Stop at the line that contains "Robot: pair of". Until then, set down each line of the records exactly, beginning with the first, and skip pictures.

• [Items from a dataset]

────────────────────────────────────────

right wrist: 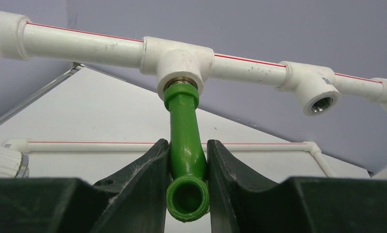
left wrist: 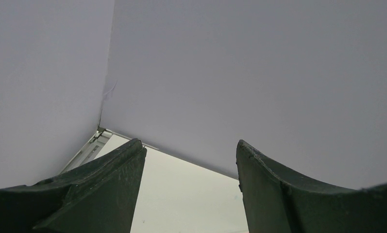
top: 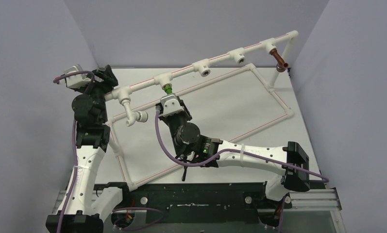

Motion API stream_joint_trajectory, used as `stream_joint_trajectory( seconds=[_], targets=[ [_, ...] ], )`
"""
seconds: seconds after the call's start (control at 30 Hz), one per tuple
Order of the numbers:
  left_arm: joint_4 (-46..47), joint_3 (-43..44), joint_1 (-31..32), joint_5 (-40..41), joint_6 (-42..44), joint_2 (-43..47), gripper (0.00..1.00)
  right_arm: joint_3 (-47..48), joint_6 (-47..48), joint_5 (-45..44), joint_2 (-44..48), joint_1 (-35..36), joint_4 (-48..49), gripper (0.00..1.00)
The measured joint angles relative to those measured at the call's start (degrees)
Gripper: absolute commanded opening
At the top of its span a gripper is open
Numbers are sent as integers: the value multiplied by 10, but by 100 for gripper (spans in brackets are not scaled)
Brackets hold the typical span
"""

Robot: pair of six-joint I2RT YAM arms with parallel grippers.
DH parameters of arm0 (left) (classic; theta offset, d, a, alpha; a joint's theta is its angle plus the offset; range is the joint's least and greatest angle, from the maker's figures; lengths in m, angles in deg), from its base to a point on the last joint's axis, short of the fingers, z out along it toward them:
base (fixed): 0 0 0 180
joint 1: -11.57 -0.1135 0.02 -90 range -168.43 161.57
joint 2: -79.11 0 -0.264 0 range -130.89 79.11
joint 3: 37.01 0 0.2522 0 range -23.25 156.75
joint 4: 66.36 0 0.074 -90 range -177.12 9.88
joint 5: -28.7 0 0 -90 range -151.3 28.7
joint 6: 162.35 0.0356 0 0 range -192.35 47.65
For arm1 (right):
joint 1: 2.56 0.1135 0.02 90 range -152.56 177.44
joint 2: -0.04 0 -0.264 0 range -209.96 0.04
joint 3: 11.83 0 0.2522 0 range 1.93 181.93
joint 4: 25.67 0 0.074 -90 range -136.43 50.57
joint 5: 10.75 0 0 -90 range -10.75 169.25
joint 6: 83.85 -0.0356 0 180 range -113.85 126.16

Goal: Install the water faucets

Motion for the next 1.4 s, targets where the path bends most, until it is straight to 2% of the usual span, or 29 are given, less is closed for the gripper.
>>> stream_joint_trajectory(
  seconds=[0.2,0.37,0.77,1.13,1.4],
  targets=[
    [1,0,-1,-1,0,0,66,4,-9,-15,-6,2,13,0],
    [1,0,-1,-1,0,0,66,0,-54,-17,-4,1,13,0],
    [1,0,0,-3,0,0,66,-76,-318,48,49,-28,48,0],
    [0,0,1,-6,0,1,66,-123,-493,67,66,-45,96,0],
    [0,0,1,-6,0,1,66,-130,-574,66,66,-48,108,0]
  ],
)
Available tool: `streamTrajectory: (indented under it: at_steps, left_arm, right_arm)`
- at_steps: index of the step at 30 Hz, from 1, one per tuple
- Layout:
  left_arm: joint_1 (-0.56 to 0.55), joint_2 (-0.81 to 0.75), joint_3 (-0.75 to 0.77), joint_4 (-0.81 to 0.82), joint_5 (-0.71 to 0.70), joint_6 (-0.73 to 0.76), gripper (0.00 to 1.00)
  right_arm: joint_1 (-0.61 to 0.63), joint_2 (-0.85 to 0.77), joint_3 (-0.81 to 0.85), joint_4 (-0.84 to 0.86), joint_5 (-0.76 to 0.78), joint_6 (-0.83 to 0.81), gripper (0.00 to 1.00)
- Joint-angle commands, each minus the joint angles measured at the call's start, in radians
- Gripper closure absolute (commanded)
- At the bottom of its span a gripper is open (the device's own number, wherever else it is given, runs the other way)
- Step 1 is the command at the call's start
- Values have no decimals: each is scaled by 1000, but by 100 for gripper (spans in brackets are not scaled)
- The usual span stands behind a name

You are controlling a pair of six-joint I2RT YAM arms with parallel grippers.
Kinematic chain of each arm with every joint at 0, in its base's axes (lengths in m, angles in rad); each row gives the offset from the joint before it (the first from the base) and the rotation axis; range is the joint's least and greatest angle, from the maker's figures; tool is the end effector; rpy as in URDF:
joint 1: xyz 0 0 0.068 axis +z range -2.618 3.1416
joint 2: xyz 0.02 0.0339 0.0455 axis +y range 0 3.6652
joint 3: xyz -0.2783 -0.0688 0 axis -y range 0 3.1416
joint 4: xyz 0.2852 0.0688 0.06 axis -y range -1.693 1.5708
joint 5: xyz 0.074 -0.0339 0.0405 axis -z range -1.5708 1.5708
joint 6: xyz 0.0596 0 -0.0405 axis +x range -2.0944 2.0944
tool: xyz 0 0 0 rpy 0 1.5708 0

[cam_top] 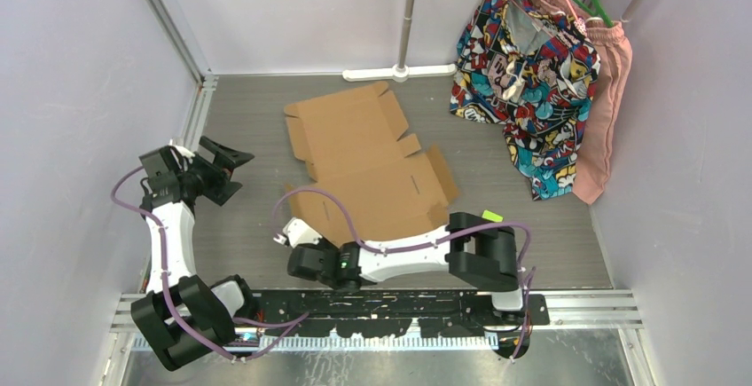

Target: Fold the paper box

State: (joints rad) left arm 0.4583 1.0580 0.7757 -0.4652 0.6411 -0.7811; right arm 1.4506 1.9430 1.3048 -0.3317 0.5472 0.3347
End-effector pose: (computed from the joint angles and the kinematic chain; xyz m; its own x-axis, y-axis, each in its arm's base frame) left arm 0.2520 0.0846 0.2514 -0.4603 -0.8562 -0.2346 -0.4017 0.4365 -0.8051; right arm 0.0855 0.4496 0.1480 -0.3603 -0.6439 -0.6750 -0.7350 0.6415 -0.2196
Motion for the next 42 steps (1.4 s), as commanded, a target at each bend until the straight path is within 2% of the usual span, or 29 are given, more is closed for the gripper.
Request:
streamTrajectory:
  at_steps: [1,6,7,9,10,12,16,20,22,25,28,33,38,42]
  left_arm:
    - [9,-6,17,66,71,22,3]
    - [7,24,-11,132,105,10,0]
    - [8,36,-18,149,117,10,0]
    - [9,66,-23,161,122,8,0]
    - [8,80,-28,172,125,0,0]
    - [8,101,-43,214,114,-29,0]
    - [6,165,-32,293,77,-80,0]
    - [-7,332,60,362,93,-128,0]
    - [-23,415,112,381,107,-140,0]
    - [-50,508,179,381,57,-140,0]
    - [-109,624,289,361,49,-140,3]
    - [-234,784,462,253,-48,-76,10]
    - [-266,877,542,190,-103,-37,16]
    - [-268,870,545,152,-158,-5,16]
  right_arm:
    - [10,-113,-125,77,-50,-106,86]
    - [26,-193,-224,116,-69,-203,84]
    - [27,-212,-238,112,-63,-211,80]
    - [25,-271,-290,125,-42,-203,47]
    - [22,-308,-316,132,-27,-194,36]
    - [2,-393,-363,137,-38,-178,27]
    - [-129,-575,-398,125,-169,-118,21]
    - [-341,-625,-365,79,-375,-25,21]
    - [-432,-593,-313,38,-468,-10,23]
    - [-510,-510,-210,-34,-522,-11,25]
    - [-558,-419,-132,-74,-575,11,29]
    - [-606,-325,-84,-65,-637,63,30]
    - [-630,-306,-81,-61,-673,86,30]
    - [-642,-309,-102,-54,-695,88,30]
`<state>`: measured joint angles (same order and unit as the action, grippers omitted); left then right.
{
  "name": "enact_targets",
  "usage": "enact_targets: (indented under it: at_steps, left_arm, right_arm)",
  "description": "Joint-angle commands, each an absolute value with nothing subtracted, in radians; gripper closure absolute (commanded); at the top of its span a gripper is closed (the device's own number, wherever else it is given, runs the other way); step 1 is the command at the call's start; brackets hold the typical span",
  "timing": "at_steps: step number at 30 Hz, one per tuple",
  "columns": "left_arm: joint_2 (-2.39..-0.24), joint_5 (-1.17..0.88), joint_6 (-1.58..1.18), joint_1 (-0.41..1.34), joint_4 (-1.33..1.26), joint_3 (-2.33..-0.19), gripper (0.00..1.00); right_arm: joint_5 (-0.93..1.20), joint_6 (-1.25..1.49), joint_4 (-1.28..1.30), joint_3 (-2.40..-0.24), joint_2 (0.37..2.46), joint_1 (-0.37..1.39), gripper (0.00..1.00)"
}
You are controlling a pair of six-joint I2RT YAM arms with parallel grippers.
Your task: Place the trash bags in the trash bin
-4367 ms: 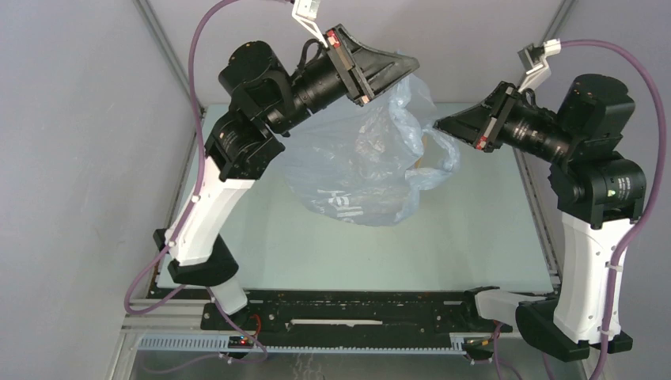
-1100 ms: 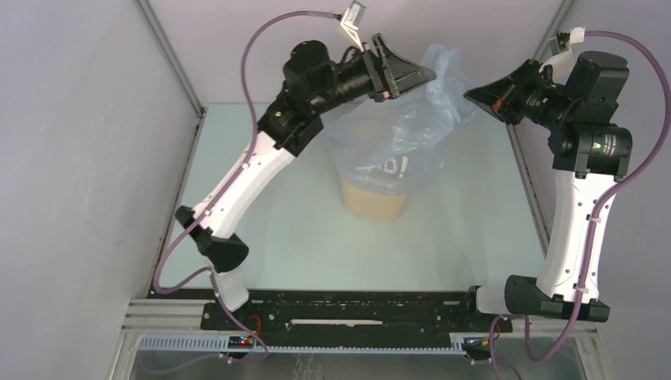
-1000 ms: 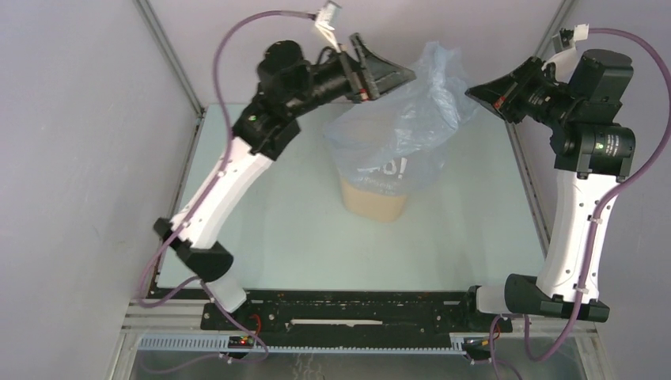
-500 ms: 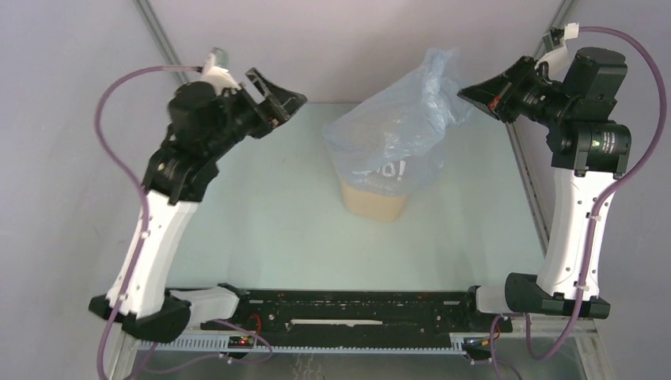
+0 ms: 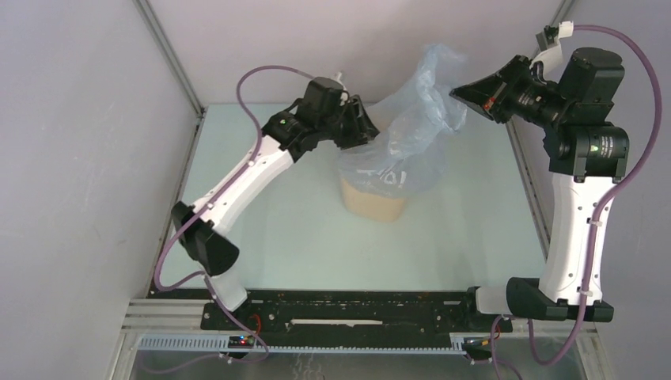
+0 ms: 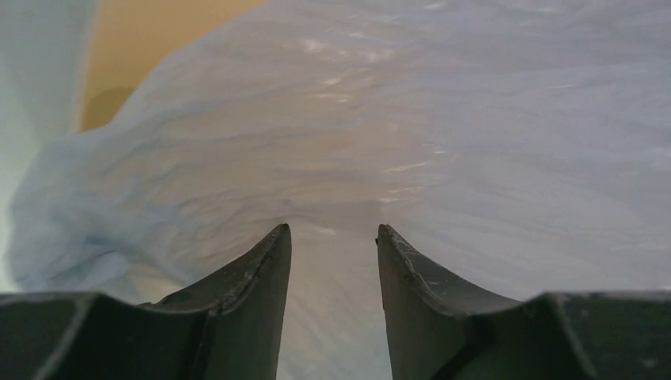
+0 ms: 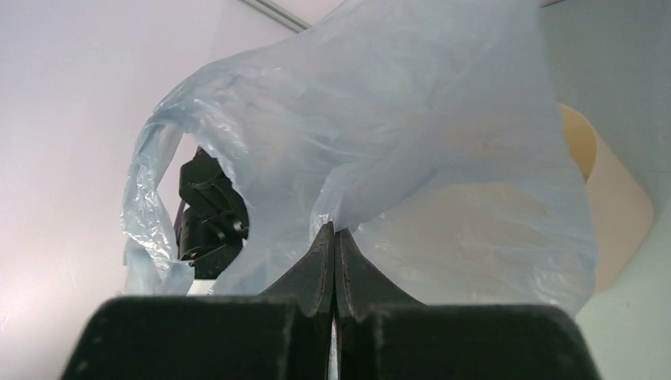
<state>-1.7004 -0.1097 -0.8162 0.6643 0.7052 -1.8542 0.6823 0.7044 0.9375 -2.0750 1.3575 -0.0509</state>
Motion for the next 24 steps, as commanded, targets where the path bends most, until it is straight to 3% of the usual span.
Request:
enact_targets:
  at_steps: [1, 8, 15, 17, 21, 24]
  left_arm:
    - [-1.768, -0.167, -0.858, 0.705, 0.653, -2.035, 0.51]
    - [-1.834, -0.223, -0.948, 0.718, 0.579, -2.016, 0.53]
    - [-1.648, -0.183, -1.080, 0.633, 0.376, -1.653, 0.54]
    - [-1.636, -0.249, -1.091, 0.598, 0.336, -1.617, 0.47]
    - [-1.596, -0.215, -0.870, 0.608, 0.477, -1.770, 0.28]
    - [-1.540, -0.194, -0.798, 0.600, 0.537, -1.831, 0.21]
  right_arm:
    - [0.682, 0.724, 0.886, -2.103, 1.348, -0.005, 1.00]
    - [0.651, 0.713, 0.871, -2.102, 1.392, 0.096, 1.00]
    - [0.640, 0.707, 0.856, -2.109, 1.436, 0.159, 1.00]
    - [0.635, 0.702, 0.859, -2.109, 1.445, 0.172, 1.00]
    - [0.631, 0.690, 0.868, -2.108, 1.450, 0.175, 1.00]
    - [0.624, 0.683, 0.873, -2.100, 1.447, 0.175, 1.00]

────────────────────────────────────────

• [ANSWER BELOW]
right wrist: 
left wrist: 
top: 

Motion API stream_joint_trajectory, used as `stream_joint_trajectory( seconds=[_], targets=[ [_, ...] ], )`
"""
seconds: seconds after the call's start (control at 30 Hz), one per tuple
Order of the numbers:
  left_arm: joint_4 (-46..47), joint_3 (-43..44), joint_1 (-31..32), joint_5 (-40..41), joint_6 (-42..44), joint_2 (-43..47), gripper (0.00..1.00)
  right_arm: joint_3 (-47..48), joint_6 (-47..48), joint_5 (-45..44), joint_2 (-44..48), joint_1 (-35..36), joint_4 (-48..49), gripper (0.00..1.00)
The measured joint angles relative to those measured at the call's start (degrees)
Gripper: absolute commanded opening
At the top of its span a gripper is open
Numbers are sent as integers: the value multiplied by 10, but by 100 for gripper (spans in brackets are not scaled)
Brackets hold the typical span
"""

Robot: pair of six-joint I2RT YAM arms with parallel grippers.

What was produced is the complete output.